In particular, this lab has four goals:
In this lab, you will apply the `bit_select` function in Lab 3 (the code is given here, in case you need it) to identify the fields in a binary instruction. You will develop a program that closely simulates a real problem and gain experience with C structs, enums, pointers, and `malloc`.
<details open>
<summary>Contents</summary>
- [Lab 4](#lab-4)
- [Pre-lab knowledge](#pre-lab-knowledge)
- [Background reading](#background-reading)
- [Fixed-width integer types](#fixed-width-integer-types)
- [Lab structure](#lab-structure)
- [Part 0](#part-0)
- [Part 1](#part-1)
- [Part 2](#part-2)
- [Examples/testing](#examplestesting)
- [Submit your assignment](#submit-your-assignment)
</details>
## Pre-lab knowledge
### Background reading
* [MIPS cheat sheet](https://uncch.instructure.com/users/9947/files/4534610?verifier=0lJburrtzSqIT791v3YyAlhY3ZBq0MykyBPR1nY6&wrap=1) and other [reference material](https://inst.eecs.berkeley.edu/~cs61c/resources/MIPS_help.html)

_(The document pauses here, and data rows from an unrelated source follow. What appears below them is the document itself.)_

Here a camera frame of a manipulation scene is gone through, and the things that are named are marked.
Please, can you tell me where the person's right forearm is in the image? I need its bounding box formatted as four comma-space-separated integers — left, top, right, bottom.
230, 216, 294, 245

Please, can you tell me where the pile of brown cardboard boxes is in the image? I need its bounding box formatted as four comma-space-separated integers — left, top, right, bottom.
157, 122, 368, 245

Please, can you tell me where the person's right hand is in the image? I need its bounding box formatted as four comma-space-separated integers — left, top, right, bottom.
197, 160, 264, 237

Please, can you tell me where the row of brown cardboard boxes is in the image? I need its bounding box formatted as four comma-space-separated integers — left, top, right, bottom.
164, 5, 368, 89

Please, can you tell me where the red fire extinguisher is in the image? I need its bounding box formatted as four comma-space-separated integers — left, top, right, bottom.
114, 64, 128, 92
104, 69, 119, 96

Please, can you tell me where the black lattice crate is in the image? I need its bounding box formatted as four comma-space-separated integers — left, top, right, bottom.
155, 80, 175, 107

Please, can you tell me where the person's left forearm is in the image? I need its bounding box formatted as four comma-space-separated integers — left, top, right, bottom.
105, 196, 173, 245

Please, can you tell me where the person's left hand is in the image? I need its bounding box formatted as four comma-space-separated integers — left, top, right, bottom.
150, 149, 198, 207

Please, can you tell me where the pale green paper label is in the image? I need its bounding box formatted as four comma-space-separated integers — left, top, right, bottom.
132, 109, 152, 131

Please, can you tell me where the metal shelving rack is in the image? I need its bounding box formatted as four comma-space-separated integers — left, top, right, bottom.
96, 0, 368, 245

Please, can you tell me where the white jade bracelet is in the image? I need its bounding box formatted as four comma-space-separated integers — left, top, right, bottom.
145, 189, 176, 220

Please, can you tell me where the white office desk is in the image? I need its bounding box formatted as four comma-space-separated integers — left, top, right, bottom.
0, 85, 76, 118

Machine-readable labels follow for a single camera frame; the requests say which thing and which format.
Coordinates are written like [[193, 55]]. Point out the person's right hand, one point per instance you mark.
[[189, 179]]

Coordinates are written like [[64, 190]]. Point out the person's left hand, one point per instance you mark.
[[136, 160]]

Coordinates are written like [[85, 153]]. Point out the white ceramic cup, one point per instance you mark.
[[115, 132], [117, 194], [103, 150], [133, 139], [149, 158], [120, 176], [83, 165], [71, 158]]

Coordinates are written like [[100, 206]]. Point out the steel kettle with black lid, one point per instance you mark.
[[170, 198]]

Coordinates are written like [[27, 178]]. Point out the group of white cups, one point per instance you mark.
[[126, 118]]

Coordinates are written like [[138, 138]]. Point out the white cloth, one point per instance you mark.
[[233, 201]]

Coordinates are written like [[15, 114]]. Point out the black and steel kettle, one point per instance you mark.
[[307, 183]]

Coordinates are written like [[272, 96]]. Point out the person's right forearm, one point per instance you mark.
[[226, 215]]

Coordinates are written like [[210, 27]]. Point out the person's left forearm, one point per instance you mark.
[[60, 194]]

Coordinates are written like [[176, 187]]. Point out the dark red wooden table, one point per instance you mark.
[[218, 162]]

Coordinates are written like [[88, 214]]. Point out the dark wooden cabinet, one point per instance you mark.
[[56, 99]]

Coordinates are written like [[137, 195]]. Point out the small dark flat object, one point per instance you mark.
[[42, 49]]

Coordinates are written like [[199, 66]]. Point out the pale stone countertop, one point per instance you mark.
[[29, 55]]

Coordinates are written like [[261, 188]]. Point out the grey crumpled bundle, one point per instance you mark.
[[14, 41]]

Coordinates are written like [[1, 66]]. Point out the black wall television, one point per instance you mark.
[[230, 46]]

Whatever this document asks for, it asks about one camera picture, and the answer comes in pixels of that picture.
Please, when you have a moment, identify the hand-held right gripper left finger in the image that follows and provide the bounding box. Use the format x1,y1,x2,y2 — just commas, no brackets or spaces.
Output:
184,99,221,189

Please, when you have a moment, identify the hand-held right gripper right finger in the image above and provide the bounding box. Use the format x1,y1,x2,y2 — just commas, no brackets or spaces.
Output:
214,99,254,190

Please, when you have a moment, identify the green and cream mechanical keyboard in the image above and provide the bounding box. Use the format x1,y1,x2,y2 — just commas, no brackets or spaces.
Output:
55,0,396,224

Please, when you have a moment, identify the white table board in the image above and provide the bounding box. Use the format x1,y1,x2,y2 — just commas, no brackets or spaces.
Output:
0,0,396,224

* [MIPS Instruction Set Architecture lecture slides](https://uncch.instructure.com/users/9947/files/5281339?verifier=TFMoH6zJsSK35Vd4cCoxOXtTsHnUk9duDuBXABCj&wrap=1) (pg. 8)
The MIPS cheat sheet and lecture slides will be invaluable for this lab, so please be sure to understand those.
### Fixed-width integer types
Throughout the lab, you will see `uint8_t`, `uint16_t`, or `uint32_t` being used as types. These are unsigned data types that are used to represent an integer in an explicit number of `N` bits.
* `uint8_t` represents an `unsigned char` with a size of 8 bits.
* `uint16_t` represents an `unsigned short` with a size of 16 bits.
* `uint32_t` represents an `unsigned int` with a size of 32 bits.
We choose not to use `unsigned char`, `unsigned short`, and `unsigned int` because those are not guaranteed to be 8, 16, and 32 bits on every system.
The values of these types range from `0` to <code>2<sup>N</sup> - 1</code> since they are unsigned. You can read more about these types in this [article](https://www.badprog.com/c-type-what-are-uint8-t-uint16-t-uint32-t-and-uint64-t) or this [manual](https://www.gnu.org/software/libc/manual/html_node/Integers.html).
## Lab structure
```text
.
├── Makefile
├── README.md
├── bit_utils.c - Do not modify (functions from previous lab).
├── bit_utils.h - Do not modify (from previous lab).
├── instructions.c - Contains functions to be implemented in Part 1.
├── instructions.h - Do not modify and please read carefully comments (important definitions and information).
└── lab04.c - Contains functions to be implemented in Part 2.
```
There are comments in the `lab04.c` and `instructions.c` source files as well as in the `instructions.h` header file. Read the comments carefully, as they provide information needed to complete this assignment.
## Part 0
Take a look through each source file and read the comments to have a better understanding of the assignment and the functions you will need to implement.
## Part 1
In this part, you will edit `instructions.c`.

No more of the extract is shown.